Bringing together an extensively researched area with an emerging research issue, Context-Aware Computing and Self-Managing Systems presents the core contributions of context-aware computing in the development of self-managing systems, including devices, applications, middleware, and networks. The expert contributors reveal the usefulness of context-aware computing in developing autonomous systems that have practical application in the real world.

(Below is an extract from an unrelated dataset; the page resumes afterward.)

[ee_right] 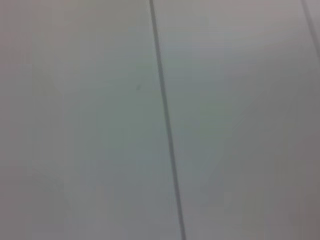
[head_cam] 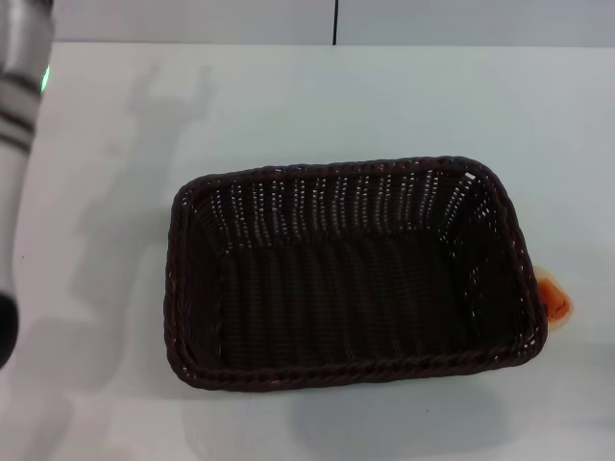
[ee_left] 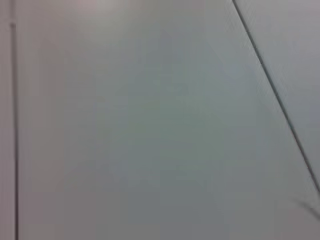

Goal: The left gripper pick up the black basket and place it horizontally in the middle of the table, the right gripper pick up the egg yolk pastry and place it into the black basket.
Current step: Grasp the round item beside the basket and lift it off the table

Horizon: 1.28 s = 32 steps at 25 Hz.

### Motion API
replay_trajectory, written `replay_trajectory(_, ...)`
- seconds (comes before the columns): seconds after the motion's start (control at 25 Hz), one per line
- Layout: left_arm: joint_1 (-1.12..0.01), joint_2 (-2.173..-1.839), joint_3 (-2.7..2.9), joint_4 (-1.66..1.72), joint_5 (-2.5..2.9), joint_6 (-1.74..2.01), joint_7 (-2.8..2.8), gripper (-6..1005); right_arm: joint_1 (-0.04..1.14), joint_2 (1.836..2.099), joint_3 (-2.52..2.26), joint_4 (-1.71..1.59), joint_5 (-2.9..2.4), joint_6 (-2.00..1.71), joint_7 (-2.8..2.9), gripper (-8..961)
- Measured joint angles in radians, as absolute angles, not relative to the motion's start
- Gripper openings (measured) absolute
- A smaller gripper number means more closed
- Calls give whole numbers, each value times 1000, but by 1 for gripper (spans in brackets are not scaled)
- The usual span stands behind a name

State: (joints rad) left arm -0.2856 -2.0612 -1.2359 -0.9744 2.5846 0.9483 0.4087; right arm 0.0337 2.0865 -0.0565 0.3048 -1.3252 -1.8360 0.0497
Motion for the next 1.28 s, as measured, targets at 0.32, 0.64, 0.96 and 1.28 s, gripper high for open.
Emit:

The first chapter of the book identifies features that are common to both context-aware computing and autonomous computing. It offers a basic definition of context-awareness, covers fundamental aspects of self-managing systems, and provides several examples of context information and self-managing systems. Subsequent chapters on context-awareness demonstrate how a context can be employed to make systems smart, how a context can be captured and represented, and how dynamic binding of context sources can be possible. The chapters on self-management illustrate the need for "implicit knowledge" to develop fault-tolerant and self-protective systems. They also present a higher-level vision of future large-scale networks.
Through various examples, this book shows how context-aware computing can be used in many self-managing systems. It enables researchers of context-aware computing to identify potential applications in the area of autonomous computing. The text also supports researchers of autonomous computing in defining, modeling, and capturing dynamic aspects of self-managing systems.
Table of Contents
The Role of Context-Aware Computing in Developing Self-Managing Systems. Verifying Nursing Activities Based on Workflow Model. A Taxonomy of Service Discovery Systems. Managing Distributed and Heterogeneous Context for Ambient Intelligence. Dynamic Content Negotiation in Web Environments. The Road toward Self-Management in Communication Networks. Policy-Based Self-Management in Wireless Networks. Autonomous Machine Learning Networks. Probabilistic Fault Management.